Bossiaea dasycarpa

Scientific classification
- Kingdom: Plantae
- Clade: Tracheophytes
- Clade: Angiosperms
- Clade: Eudicots
- Clade: Rosids
- Order: Fabales
- Family: Fabaceae
- Subfamily: Faboideae
- Genus: Bossiaea
- Species: B. dasycarpa
- Binomial name: Bossiaea dasycarpa I.Thomps.

= Bossiaea dasycarpa =

- Genus: Bossiaea
- Species: dasycarpa
- Authority: I.Thomps.

Species of flowering plant

Bossiaea dasycarpa is a species of flowering plant in the family Fabaceae and is endemic to a small area in eastern Australia. It is a prostrate or low-lying shrub with narrow oblong to narrow elliptic leaves, and yellow and red flowers.

==Description==
Bossiaea dasycarpa is a prostrate or low-lying shrub that typically grows to a height of up to about 40 cm and has hairy stems. The leaves are narrow oblong to narrow elliptic, 10–20 mm long and 3–7 mm wide on a petiole 1.5–4 mm long with triangular stipules 1.5–3 mm long at the base. The flowers are arranged singly or in small groups on longer branchlets, each flower on a hairy pedicel 5–30 mm long with a bract 1.0–1.5 mm long. The sepals are about 4–5 mm long with lance-shaped bracteoles 2–3 mm long at the base of the sepal tube but that sometimes fall off as the flower opens.

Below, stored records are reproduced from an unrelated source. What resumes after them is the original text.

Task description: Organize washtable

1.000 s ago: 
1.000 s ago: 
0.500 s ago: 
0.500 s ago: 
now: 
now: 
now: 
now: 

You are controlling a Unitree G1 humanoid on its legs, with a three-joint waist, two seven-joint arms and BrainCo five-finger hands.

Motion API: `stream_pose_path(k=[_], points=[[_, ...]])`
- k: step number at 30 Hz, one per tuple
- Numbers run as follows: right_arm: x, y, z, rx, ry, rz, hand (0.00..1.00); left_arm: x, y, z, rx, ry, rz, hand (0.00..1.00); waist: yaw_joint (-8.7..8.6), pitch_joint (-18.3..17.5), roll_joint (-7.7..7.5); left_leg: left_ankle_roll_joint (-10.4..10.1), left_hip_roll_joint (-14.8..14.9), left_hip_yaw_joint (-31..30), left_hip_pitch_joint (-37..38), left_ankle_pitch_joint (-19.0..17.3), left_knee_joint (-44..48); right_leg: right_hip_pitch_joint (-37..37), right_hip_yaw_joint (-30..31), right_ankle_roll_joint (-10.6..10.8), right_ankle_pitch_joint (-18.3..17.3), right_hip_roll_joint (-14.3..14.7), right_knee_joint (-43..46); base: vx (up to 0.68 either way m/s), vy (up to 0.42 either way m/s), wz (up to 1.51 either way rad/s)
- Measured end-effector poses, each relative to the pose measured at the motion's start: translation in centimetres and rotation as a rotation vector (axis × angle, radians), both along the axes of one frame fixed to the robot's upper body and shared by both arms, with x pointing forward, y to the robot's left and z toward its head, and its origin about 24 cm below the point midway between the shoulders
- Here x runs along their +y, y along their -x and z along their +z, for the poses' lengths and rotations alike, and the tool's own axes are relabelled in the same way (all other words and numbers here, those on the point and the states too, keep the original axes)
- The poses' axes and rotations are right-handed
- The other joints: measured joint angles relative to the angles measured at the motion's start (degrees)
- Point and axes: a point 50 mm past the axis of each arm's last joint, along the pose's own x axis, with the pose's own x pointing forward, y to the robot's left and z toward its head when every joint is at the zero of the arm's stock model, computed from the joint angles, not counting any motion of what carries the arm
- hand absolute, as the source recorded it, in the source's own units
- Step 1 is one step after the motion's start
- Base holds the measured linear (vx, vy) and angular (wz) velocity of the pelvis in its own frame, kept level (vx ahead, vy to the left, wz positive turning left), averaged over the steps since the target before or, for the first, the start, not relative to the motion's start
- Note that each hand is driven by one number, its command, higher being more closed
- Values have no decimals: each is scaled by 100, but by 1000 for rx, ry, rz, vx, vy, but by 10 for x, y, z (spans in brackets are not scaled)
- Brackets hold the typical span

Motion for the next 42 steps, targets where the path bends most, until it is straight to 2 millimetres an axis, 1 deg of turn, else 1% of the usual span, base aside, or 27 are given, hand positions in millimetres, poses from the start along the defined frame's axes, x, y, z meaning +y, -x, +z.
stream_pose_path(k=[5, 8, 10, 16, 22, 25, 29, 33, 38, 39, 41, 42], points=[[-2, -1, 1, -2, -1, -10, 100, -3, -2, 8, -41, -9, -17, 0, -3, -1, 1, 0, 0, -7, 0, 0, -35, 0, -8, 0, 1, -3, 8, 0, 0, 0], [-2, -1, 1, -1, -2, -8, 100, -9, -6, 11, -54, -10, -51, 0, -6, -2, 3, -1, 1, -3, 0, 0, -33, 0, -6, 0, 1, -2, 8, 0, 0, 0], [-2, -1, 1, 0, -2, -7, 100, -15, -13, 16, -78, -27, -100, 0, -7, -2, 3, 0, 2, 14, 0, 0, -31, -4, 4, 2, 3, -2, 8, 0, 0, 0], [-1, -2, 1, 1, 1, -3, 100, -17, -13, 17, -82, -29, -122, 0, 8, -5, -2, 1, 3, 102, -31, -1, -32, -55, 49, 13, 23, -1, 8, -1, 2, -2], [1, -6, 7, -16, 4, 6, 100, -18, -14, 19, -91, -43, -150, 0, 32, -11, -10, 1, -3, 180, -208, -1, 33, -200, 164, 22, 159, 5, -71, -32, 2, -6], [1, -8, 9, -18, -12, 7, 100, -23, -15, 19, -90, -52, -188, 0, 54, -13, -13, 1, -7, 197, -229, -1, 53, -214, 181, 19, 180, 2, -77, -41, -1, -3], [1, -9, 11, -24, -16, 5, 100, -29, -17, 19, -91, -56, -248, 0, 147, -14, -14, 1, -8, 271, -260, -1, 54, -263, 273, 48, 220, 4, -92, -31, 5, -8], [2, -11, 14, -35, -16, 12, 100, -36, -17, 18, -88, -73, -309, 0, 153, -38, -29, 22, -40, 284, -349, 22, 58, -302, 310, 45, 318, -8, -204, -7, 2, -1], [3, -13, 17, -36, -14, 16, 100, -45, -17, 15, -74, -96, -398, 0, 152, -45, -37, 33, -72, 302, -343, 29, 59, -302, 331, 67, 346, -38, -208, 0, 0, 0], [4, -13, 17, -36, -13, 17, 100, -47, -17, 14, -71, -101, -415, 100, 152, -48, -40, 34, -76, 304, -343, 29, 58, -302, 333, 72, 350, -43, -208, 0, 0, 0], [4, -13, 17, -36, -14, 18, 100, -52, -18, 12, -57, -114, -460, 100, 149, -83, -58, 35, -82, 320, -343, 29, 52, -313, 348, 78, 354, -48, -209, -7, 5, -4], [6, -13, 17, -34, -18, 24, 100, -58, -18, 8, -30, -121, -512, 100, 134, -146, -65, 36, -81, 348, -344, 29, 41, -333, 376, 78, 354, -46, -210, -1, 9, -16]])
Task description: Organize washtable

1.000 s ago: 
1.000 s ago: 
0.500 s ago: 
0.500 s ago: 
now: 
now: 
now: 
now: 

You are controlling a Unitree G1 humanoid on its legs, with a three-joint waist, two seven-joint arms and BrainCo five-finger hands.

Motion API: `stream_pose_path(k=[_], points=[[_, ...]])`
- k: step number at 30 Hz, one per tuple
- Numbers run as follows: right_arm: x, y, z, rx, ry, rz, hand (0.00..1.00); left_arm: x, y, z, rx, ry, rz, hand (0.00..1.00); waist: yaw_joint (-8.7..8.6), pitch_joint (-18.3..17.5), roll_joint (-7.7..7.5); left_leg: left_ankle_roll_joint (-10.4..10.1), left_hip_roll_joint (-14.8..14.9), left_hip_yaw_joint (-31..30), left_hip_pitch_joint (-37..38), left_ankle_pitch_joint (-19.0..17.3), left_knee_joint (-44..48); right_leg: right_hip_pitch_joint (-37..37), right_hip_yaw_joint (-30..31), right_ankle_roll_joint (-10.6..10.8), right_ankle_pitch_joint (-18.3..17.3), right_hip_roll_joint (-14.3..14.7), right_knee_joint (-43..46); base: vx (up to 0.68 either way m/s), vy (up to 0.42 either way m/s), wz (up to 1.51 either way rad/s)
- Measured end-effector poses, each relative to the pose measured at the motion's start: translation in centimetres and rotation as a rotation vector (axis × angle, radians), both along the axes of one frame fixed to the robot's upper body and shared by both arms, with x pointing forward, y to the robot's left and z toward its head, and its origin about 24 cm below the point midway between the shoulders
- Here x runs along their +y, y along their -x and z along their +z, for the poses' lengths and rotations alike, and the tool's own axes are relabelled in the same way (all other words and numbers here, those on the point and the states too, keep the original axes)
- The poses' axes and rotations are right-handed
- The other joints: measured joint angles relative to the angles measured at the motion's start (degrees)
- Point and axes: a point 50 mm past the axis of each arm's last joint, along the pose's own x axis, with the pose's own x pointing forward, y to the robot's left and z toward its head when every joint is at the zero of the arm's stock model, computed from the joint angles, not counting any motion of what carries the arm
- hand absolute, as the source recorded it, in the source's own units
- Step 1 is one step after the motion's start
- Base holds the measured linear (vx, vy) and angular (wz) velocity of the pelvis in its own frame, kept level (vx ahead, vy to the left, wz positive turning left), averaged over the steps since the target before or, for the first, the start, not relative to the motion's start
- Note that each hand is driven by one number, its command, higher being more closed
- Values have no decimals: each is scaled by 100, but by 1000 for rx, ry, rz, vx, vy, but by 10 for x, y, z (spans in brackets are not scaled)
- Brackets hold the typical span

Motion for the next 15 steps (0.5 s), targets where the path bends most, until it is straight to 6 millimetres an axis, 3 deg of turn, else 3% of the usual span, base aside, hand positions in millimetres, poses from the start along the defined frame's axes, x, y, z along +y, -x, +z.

The petals are yellow, often with red on the back, the standard petal is up to about 10 mm long and slightly longer than the wings and keel, the keel with a red tip. Flowering occurs in mid to late spring and the fruit is a narrow oblong pod 20–30 mm long.

==Taxonomy and naming==
Bossiaea dasycarpa was first formally described in 2012 by Ian R. Thompson in the journal Muelleria from specimens collected near Isis River in 1995. The specific epithet (dasycarpa) means "hairy fruit".

==Distribution and habitat==
This bossiaea grows in woodland and grassland from near Maryborough in Queensland to near Hillgrove in New South Wales.